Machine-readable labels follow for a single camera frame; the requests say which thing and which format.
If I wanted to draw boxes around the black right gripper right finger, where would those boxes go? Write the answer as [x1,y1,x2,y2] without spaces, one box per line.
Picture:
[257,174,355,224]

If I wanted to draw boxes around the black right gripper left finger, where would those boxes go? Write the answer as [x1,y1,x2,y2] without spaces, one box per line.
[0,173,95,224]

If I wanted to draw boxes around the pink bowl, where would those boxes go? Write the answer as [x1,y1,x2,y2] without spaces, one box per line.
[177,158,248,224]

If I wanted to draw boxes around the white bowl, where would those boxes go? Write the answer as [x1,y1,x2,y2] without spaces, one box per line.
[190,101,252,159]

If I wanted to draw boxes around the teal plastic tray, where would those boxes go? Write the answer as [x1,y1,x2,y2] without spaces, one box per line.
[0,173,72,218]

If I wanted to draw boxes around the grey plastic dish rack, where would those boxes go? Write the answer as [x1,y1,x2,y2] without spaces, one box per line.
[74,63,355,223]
-*-
_Requirement_
Copy the records above exactly.

_Your solution_
Machine-readable labels follow for a single camera frame; the requests say which thing and which format.
If I wanted to draw boxes around the black right gripper right finger, where would those boxes go? Write the answer as [x1,y1,x2,y2] without spaces, one box per line.
Picture:
[257,174,355,224]

If I wanted to draw boxes around the black right gripper left finger, where would those boxes go? Write the answer as [x1,y1,x2,y2] without spaces, one box per line.
[0,173,95,224]

If I wanted to draw boxes around the pink bowl, where would those boxes go? Write the answer as [x1,y1,x2,y2] without spaces, one box per line.
[177,158,248,224]

If I wanted to draw boxes around the white bowl, where would those boxes go? Write the answer as [x1,y1,x2,y2] without spaces, one box per line.
[190,101,252,159]

If I wanted to draw boxes around the teal plastic tray, where would those boxes go? Write the answer as [x1,y1,x2,y2] without spaces, one box per line.
[0,173,72,218]

If I wanted to draw boxes around the grey plastic dish rack, where would those boxes go? Write the answer as [x1,y1,x2,y2] without spaces, one box per line.
[74,63,355,223]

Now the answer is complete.